From the data that follows, report how many lines hold the string "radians", giving only the number.

(Collected data entries)

>>>

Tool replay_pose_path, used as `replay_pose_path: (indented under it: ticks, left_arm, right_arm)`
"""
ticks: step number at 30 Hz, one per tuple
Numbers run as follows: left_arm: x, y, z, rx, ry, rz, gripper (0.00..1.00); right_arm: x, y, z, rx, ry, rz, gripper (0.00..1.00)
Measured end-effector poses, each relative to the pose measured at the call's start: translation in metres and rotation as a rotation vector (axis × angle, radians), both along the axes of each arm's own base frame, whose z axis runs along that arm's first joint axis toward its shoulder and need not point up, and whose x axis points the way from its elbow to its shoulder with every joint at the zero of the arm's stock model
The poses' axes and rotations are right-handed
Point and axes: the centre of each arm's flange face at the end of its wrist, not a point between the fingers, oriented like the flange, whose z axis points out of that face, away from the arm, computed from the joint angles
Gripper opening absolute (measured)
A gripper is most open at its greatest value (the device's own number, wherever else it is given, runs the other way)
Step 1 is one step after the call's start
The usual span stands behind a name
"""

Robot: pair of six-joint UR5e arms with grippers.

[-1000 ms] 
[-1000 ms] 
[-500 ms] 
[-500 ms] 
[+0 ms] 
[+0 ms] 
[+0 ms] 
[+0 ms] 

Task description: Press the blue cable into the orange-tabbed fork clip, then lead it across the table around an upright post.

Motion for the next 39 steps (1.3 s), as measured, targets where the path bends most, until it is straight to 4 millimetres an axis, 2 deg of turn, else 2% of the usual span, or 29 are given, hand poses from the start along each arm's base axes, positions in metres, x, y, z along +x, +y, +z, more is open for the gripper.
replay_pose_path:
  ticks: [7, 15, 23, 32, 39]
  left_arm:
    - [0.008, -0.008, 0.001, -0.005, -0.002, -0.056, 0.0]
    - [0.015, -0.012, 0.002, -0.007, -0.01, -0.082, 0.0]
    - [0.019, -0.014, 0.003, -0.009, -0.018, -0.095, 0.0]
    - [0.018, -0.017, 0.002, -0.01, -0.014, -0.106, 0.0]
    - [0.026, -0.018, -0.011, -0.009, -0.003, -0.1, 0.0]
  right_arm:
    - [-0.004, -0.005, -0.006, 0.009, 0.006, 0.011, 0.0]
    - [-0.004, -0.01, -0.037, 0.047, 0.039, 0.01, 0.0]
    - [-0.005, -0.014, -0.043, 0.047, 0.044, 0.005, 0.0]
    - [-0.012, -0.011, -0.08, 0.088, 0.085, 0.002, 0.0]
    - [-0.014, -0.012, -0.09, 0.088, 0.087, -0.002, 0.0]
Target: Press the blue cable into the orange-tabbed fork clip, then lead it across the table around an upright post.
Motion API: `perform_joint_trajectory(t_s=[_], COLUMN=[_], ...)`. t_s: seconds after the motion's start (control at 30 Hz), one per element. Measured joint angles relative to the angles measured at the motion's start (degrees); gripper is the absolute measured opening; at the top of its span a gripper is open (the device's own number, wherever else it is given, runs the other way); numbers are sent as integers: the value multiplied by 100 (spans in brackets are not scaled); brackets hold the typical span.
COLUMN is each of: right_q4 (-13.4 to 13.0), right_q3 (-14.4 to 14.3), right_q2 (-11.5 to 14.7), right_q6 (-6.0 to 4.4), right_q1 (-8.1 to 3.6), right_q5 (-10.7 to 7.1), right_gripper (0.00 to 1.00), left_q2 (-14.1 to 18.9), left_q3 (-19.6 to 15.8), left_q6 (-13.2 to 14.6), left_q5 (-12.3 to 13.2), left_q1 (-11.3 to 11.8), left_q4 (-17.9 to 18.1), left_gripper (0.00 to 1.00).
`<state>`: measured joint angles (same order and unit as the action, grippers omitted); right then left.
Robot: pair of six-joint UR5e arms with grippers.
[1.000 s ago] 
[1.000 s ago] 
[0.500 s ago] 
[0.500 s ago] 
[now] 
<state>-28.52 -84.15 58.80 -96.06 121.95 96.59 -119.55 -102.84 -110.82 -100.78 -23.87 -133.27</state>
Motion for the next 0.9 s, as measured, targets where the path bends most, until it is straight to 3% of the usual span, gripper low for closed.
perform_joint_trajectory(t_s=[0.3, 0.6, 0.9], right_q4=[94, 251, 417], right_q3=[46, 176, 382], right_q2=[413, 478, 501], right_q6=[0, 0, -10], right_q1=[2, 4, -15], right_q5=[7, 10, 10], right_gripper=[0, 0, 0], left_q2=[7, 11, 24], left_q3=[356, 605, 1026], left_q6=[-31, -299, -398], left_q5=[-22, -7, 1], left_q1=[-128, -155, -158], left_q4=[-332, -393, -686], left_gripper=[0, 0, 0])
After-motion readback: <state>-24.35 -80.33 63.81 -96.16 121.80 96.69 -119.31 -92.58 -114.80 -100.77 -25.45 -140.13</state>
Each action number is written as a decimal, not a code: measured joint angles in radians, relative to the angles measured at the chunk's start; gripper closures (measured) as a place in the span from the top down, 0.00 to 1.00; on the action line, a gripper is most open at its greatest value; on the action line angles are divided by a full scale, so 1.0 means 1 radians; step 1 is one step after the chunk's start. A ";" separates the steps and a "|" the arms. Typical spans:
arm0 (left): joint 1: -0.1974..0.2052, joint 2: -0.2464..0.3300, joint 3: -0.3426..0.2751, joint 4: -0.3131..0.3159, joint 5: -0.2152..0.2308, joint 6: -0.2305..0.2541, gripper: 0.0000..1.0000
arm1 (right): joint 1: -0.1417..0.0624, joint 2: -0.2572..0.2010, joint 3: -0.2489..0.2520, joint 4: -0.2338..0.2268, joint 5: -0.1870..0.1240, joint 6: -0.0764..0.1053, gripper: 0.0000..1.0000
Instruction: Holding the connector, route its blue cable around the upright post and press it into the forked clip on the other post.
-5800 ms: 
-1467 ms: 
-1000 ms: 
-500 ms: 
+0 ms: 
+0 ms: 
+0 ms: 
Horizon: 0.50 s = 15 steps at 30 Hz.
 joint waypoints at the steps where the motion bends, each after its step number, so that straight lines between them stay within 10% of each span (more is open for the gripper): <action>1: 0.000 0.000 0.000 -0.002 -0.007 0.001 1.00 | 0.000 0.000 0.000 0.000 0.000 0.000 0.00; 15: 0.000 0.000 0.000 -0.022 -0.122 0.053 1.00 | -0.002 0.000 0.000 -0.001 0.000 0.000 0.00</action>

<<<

* [WRITTEN ANSWER]
2